Grateful that she'd opted for flats, Frieze pounded the concrete, every step amplified and echoing in the endless stairwell. She was pleased to realize that she was in better shape than Conley and would climb just fast enough so that he had to catch up at every landing. Nice to have him chasing her for a change.
They met the technician coming down, between the tenth and eleventh floors. He was fat, maybe forty-five, and balding, sporting a thick gray mustache. He had on a heavy gray jumpsuit with a logo embroidered on it—Hornig Elevators.
Frieze showed him her badge. “I'd like to ask you a couple of questions. What's your name?”
“Upshaw.” He had a gruff, raspy voice. “Ask your questions while we walk. I got places to be.”
He walked faster than she'd have guessed given his figure, and they had to struggle to keep up and talk at the same time. “What did you find?”
“Elevator went up all the way and the motor didn't stop. Just kept on pulling until the cables snapped.”
“What about the emergency brakes?” Conley asked.

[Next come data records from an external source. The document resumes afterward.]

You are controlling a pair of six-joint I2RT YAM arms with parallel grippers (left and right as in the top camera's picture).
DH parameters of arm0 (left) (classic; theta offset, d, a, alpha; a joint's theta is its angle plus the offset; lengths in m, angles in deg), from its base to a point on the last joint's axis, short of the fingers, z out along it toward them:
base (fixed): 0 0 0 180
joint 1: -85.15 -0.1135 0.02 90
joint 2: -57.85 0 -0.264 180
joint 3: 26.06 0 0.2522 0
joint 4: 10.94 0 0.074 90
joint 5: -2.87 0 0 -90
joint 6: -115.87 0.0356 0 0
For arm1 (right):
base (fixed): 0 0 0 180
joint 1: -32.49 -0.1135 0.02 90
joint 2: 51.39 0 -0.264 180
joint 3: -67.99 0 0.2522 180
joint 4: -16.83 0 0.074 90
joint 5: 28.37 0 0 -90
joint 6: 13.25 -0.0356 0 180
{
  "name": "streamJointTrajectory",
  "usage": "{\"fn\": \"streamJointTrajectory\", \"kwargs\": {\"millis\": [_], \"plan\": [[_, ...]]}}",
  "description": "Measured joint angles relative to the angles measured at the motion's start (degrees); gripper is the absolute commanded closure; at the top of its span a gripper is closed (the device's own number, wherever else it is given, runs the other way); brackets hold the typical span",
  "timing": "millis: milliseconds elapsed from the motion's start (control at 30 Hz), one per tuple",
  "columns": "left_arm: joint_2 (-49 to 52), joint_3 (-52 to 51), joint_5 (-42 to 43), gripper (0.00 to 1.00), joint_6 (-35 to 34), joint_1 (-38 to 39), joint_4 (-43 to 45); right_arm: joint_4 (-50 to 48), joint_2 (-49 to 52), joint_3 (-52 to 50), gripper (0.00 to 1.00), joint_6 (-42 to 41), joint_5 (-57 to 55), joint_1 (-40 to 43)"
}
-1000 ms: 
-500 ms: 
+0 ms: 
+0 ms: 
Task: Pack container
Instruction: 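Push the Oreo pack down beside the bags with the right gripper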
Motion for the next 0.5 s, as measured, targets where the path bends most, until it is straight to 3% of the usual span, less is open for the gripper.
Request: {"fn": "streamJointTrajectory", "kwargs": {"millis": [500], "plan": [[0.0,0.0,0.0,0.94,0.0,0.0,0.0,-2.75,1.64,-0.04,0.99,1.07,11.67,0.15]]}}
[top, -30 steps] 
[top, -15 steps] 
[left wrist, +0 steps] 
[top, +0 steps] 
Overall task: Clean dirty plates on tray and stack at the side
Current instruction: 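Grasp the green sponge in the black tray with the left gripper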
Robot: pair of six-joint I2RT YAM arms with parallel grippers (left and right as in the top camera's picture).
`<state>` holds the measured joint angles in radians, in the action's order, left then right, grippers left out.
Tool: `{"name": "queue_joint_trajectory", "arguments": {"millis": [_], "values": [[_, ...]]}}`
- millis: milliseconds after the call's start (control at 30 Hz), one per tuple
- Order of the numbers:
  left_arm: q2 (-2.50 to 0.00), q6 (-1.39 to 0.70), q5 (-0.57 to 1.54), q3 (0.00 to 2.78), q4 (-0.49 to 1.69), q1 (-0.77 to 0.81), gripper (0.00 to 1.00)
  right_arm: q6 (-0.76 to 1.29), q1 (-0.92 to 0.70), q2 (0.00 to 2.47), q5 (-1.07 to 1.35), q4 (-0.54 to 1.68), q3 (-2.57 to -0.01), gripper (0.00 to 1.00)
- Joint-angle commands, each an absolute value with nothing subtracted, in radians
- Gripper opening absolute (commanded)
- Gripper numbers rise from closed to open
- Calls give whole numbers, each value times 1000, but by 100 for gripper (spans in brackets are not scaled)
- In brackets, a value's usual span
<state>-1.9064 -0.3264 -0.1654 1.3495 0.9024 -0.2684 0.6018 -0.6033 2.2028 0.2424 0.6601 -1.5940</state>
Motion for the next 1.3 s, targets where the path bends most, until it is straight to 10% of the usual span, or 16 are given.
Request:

“They never deployed. Straight drop down from the top floor.”
“I thought they were mechanical. You know, automatic, going off if the elevator hits a certain speed.”
“That's how it's supposed to work,” Upshaw said.
“So it didn't?” asked Frieze. “What happened?”
“Look, that elevator down there is a big twisted pile of scrap metal. One look ain't enough for me to tell you what happened there. But I'll tell you one thing. Whatever made that elevator act all wonky in the first place, it wasn't mechanical.”
“Oh?” said Frieze.
“I tested the motor, couldn't reproduce the error. It stopped every time the program told it to.”
“So the problem is the software?” she said.
“That'd be my guess. The computer folks should be going over the electronic records now.”
“Could we get a copy of those records?”
“You'll have to check with the boss. They tend to be pretty territorial about what they show anyone, so I wouldn't be surprised if they asked for a warrant. But call 'em up. You never know.”
“Mind if I take your card?” Lisa asked.
Upshaw stopped at the landing on the fifth floor. He reached into his pocket and handed her a business card with a greasy, sweaty hand.
They parted ways at the lobby, the technician moving off toward the exit while Conley and Frieze hung back.
He was all business. “If we go over there soon maybe we can—”
“No, you can do that yourself,” she said. Man, it felt good saying no to him. “I need to go if I want to keep my job.”
“They won't talk to me.” He laid his knobby, masculine hand on her shoulder. “Not without you.”
She shoved his hand away. “Tell you what. I'll call Hornig from the road and see what I can do.”
She turned her back on him.
“Where are you going?”
“To do my job.” She dropped her card at the turnstile and walked out into the street.